§ TASK PROMPT: When you reach the line containing "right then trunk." in the entries below, begin reproducing lines exactly, and stop once the line containing "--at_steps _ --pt" is done.

Records from a data collection
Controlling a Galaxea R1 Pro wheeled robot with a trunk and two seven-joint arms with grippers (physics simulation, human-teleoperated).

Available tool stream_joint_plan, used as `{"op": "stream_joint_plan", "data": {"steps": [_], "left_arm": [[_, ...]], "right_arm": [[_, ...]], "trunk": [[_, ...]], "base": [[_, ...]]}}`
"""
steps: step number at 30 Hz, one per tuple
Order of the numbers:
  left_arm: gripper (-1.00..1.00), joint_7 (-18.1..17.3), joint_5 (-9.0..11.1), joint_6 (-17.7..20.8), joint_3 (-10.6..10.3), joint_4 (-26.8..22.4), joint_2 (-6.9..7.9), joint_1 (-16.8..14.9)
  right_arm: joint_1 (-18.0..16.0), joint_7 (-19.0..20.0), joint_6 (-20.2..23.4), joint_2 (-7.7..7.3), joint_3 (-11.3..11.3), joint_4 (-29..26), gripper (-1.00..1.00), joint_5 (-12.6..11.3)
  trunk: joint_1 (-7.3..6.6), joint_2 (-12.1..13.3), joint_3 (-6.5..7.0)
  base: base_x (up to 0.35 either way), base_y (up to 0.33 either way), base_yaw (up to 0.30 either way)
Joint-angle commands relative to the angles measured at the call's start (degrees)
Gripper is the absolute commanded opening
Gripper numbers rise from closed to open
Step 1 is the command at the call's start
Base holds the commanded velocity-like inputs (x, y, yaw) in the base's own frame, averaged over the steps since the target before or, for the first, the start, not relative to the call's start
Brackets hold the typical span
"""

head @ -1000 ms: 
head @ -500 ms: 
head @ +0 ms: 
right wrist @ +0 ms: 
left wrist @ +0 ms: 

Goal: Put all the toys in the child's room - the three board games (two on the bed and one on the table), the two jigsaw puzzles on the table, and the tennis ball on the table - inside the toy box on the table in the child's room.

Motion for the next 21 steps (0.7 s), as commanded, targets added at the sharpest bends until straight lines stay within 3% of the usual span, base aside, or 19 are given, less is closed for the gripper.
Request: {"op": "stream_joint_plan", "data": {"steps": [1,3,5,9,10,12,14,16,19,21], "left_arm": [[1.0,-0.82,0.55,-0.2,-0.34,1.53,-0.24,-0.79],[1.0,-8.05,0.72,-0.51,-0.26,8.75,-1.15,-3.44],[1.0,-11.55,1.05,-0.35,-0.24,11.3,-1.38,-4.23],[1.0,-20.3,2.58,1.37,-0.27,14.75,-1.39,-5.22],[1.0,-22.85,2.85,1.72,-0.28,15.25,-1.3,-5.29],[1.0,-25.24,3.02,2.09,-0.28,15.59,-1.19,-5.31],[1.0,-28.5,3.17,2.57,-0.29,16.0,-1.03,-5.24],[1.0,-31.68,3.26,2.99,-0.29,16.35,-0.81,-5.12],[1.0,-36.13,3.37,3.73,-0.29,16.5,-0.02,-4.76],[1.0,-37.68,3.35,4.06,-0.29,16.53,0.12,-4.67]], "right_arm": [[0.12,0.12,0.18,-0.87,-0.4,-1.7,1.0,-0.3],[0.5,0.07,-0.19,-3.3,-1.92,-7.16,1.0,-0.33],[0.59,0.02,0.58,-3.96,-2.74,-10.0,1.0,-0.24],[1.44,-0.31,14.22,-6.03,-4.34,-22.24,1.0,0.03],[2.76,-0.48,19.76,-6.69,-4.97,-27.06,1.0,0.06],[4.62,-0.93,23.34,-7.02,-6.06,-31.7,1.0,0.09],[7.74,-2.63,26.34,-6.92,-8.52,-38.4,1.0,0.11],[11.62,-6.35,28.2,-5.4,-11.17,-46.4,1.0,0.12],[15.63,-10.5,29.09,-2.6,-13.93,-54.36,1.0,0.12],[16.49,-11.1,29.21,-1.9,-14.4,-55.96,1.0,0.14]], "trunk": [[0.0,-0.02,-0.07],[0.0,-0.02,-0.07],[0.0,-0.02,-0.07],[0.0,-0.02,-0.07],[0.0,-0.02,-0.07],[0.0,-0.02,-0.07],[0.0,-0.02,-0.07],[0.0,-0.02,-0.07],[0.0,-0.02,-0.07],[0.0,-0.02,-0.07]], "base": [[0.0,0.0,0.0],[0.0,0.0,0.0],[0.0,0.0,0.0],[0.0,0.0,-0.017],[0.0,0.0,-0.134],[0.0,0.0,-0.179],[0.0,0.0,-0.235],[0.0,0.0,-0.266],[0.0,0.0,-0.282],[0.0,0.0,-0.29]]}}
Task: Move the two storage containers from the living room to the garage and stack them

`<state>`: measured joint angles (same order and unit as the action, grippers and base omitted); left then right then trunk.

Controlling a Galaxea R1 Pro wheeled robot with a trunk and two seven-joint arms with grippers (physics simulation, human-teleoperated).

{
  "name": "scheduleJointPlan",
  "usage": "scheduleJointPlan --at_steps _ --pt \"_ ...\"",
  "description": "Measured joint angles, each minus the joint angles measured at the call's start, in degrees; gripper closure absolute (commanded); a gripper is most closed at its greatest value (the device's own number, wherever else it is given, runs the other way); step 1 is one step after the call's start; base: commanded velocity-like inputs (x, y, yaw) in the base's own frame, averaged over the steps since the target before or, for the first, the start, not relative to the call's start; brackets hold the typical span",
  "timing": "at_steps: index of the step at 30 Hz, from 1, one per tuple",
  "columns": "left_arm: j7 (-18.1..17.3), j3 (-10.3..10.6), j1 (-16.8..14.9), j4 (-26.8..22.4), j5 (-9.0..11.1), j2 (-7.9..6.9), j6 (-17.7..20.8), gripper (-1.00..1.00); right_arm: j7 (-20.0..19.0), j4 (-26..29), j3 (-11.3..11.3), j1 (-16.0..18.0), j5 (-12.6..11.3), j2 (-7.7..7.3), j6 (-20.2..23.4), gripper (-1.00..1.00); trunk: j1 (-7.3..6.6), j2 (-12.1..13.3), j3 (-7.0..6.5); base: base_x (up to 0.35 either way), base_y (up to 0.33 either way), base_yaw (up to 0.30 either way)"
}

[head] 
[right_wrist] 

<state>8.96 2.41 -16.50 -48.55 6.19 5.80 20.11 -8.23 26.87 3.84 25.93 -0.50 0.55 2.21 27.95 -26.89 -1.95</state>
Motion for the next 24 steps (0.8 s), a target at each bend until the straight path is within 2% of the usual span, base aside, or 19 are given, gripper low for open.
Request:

§ ANSWER TO THIS EXERCISE:
`<state>`: measured joint angles (same order and unit as the action, grippers and base omitted); left then right then trunk.

Controlling a Galaxea R1 Pro wheeled robot with a trunk and two seven-joint arms with grippers (physics simulation, human-teleoperated).

{
  "name": "scheduleJointPlan",
  "usage": "scheduleJointPlan --at_steps _ --pt \"_ ...\"",

This exercise has now been finished.